Task prompt
Determine how many lines in the listing below contain "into", then give only that number.
□ □ □ □
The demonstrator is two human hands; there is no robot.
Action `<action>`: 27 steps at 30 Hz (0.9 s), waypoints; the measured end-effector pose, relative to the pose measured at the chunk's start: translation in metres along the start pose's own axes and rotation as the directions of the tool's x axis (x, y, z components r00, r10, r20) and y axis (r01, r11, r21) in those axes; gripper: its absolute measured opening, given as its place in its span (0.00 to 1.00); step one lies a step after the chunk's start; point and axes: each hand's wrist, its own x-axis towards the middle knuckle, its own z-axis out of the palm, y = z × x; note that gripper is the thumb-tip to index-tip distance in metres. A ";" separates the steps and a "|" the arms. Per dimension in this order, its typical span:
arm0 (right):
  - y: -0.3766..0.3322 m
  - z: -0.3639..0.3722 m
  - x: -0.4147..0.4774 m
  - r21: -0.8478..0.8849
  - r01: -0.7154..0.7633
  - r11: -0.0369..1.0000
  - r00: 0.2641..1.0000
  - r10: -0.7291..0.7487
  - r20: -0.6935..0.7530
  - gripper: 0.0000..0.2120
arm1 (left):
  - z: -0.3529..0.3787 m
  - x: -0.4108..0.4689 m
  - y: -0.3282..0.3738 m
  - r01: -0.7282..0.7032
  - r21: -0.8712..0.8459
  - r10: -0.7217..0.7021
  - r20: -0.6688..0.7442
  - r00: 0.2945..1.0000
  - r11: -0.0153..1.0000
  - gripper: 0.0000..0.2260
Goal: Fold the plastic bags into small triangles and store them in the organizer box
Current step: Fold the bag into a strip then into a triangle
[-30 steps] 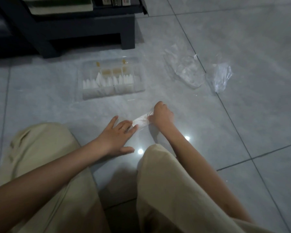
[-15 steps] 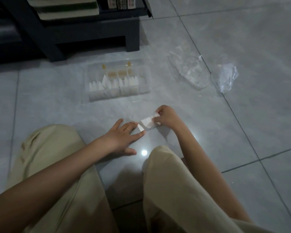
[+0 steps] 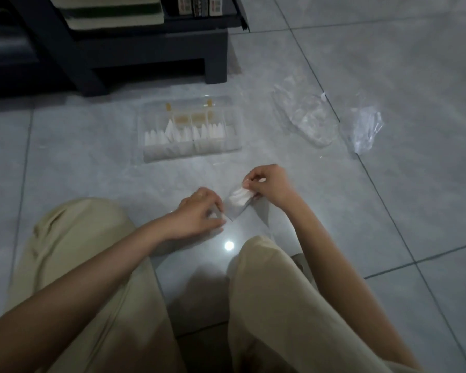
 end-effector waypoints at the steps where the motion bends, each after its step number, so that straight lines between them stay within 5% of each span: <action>1: -0.007 0.002 -0.004 -0.026 0.056 0.998 0.998 -0.055 0.025 0.02 | -0.001 0.003 0.003 -0.002 -0.149 -0.021 -0.152 0.988 0.989 0.18; 3: -0.023 0.006 -0.013 -0.026 0.134 0.991 0.988 -0.131 0.086 0.02 | -0.006 0.007 0.010 -0.001 -0.366 -0.111 -0.286 0.952 0.931 0.15; 5: -0.036 0.010 -0.020 0.000 0.181 0.983 0.977 -0.180 0.111 0.03 | -0.011 0.007 0.018 0.011 -0.512 -0.165 -0.256 0.952 0.859 0.14; 9: -0.046 0.019 -0.029 -0.023 0.222 0.975 0.975 -0.222 0.000 0.06 | -0.010 0.003 0.021 -0.011 -0.531 -0.173 -0.295 0.940 0.847 0.07; 12: -0.040 0.024 -0.034 0.131 0.052 0.990 0.999 -0.051 -0.010 0.17 | -0.010 0.003 0.023 -0.049 -0.614 -0.249 -0.390 0.887 0.788 0.07; 15: -0.032 0.030 -0.041 0.315 -0.090 0.945 0.994 0.063 0.094 0.12 | -0.011 0.001 0.027 -0.047 -0.695 -0.324 -0.393 0.861 0.718 0.05; 20: -0.027 0.029 -0.041 0.377 -0.036 0.926 0.999 0.025 0.034 0.04 | -0.011 -0.003 0.028 -0.106 -0.695 -0.263 -0.404 0.876 0.711 0.09; 27: -0.025 0.023 -0.049 0.537 -0.051 0.842 0.989 -0.033 0.145 0.13 | -0.017 -0.011 0.041 -0.214 -0.653 -0.124 -0.431 0.894 0.727 0.10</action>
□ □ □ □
Exercise result
2